A few simple tricks for how I put meals plans together

  1. Start with what’s leftover in the fridge-this is an easy way to eliminate food waste and forces you to be creative! If I have an ingredient, like chicken breasts, that I can’t think of a recipe for, I usually type it in to google and pick one that looks yummy.

  2. Pick recipes based on what SOUNDS good.

  3. You don’t need a lot-I usually plan for 4- 5 dinners and 1-2 breakfast items. Lunch is leftover dinner.

  4. Busy month coming up? Prioritize meals that freeze well like soups and stews. Whenever I make soup I usually eat half and freeze half for a rainy day.
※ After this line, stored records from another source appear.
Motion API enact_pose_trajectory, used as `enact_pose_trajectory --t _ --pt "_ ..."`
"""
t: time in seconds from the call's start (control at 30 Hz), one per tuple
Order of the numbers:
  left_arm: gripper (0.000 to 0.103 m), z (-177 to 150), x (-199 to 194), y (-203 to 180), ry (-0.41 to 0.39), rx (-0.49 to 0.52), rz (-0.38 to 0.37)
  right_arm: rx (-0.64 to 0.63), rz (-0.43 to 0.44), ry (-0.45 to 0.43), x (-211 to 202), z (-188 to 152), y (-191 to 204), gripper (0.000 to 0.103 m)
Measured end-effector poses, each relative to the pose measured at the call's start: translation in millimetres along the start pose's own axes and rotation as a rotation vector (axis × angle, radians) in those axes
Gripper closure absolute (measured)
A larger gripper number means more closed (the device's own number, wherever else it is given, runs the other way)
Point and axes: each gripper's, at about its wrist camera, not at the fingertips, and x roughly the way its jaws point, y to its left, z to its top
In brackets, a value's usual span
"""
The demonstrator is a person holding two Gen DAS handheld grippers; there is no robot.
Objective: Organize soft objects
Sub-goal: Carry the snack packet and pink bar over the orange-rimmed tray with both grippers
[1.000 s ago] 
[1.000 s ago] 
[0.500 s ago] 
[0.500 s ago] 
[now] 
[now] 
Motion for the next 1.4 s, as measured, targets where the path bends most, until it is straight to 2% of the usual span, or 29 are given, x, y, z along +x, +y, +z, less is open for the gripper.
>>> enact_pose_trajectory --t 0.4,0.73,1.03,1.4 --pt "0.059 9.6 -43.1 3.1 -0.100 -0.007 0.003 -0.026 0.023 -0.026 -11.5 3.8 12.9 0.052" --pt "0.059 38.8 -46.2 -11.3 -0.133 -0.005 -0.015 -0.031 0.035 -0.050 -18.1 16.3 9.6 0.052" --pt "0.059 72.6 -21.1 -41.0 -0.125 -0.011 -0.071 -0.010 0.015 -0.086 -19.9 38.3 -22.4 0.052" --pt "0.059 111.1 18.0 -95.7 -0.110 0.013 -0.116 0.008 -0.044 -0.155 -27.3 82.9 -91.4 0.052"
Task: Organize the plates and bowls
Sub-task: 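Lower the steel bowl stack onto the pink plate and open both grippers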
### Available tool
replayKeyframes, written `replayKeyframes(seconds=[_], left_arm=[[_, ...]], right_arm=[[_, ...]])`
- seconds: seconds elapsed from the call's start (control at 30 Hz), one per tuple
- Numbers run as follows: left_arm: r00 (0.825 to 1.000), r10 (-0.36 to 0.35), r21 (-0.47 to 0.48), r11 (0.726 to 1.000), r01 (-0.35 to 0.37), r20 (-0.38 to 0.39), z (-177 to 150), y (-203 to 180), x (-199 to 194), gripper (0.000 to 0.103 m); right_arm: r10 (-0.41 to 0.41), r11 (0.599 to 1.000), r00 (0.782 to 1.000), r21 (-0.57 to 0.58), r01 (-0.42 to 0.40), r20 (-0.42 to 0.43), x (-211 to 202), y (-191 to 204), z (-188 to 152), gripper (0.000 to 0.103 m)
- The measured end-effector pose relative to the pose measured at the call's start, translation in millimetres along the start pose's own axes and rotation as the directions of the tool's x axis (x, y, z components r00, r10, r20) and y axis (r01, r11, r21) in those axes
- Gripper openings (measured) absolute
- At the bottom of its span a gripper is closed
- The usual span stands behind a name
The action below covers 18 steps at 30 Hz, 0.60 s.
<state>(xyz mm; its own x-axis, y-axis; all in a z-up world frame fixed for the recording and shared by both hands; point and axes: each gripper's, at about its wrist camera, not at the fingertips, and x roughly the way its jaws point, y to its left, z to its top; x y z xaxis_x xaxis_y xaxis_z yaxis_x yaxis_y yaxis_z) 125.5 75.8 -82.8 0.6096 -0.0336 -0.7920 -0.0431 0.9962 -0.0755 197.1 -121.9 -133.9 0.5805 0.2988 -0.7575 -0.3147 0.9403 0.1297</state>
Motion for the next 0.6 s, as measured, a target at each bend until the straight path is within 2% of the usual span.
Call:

  5. Minimize your filler foods. I limit dishes with rice, potatoes, or pasta to one night per week to focus on foundational food-a wide variety of vegetables and protein

  6. Mix protein! If you’re a meat eater- limit pork and beef to once/week and focus on vegetarian protein sources and chicken and fish for the other nights.

  7. Fruit for flavor-I usually pick 2-3 fruits for the week to eat after dinner. I prioritize what’s fresh and seasonal, or what looks good at my local co-op.

  8. Pick SIMPLE-when I’m looking for new weeknight dinners I almost always use under 30 minute, sheet pan, one pot, slow cooker, or other easy recipe types.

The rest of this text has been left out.